Deployment and data residency
Where the model runs is frequently the deciding factor in a regulated enterprise. Public API endpoints are simplest but may be unacceptable for sensitive data. Managed in-boundary options — Azure OpenAI, Amazon Bedrock, Google Vertex — let you keep inference inside your cloud compliance perimeter with private networking, which is often the pragmatic middle path. Self-hosting an open-weight model with a stack like vLLM gives maximum control and data isolation at the cost of real operational burden.
Let your data classification drive this. Public, non-sensitive workloads can use the most convenient endpoint. Regulated data (PII, PHI, financial records, contracts) generally belongs on an in-boundary managed service or self-hosted, with private endpoints and no data leaving your perimeter. Decide residency first; it eliminates options quickly and prevents an expensive re-platform later.
- Public API: simplest, best for non-sensitive workloads.
- In-boundary managed (Bedrock, Azure OpenAI, Vertex): keeps inference in your compliance perimeter.
- Self-hosted open-weight (vLLM): maximum control and isolation, highest operational cost.
Open-weight versus proprietary
Open-weight models (Llama, Mistral, Qwen, and peers) have closed much of the quality gap for many tasks and offer control, data isolation, no per-token API fee, and freedom from a vendor's roadmap. The trade-off is that you own the serving, scaling, and optimization, and an idle GPU can cost more than an API call — self-hosting only pencils out past a real, utilization-justified break-even.

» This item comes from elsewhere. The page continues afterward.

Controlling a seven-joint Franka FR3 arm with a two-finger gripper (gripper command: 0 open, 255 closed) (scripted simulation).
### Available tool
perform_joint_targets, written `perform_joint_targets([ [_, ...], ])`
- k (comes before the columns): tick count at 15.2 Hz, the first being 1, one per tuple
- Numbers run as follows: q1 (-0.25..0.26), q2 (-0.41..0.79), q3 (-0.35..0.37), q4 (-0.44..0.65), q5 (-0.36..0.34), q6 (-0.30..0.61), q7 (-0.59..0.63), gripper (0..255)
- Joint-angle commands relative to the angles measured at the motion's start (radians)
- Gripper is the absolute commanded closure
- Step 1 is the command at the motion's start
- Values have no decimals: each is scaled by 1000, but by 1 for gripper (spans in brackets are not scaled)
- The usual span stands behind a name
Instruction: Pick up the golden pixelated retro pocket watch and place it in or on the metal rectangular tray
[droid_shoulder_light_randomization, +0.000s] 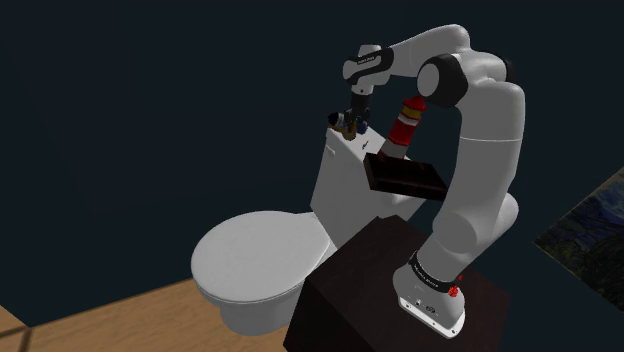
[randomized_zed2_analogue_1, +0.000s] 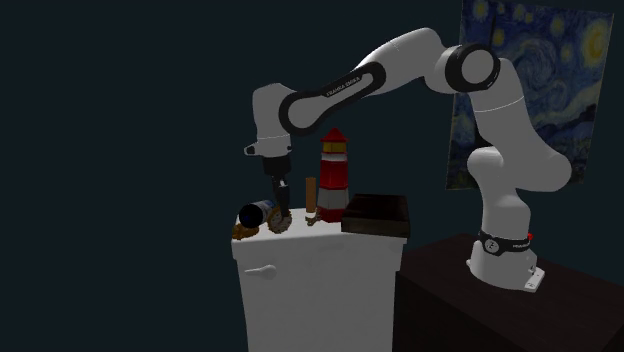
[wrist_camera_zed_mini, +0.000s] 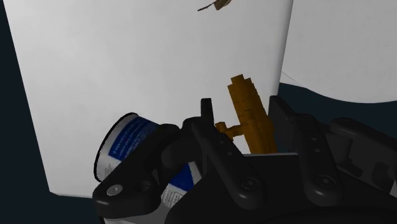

Proprietary frontier models still lead on the hardest reasoning and agentic tasks and remove all operational burden, at the price of per-token cost and dependence on a vendor. The pragmatic enterprise answer is usually a portfolio: proprietary frontier models for the hard slice, open-weight or small proprietary models for high-volume simple work, chosen per use case rather than as a company-wide religion.
Avoid lock-in by design
Whatever you choose, build so you can change your mind, because you will. The model landscape shifts every few months, and a choice that is optimal today will not be in a year. Abstract model calls behind an internal interface — a gateway or a thin provider-agnostic layer — so swapping a model is a configuration change, not a rewrite. MCP servers for your tools reinforce this: they work regardless of which model is driving.
Maintain your evaluation suite as a living asset so you can re-test the field whenever a compelling new model appears and switch on evidence rather than hype. The organizations that thrive treat model choice as a reversible, per-use-case decision backed by their own evals, not a one-time bet on a single vendor.
Key takeaways
- 1.Characterize the use case first — difficulty, latency, volume, data sensitivity — then shortlist models.
- 2.Judge quality on your own labeled task set; benchmarks shortlist but never decide.
- 3.Cost and latency usually dominate at scale — route easy traffic to small models, reserve frontier models for hard work.
- 4.Let data residency drive deployment: public API, in-boundary managed, or self-hosted open-weight.
- 5.Abstract model calls behind a gateway and keep a living eval suite so switching models is config, not a rewrite.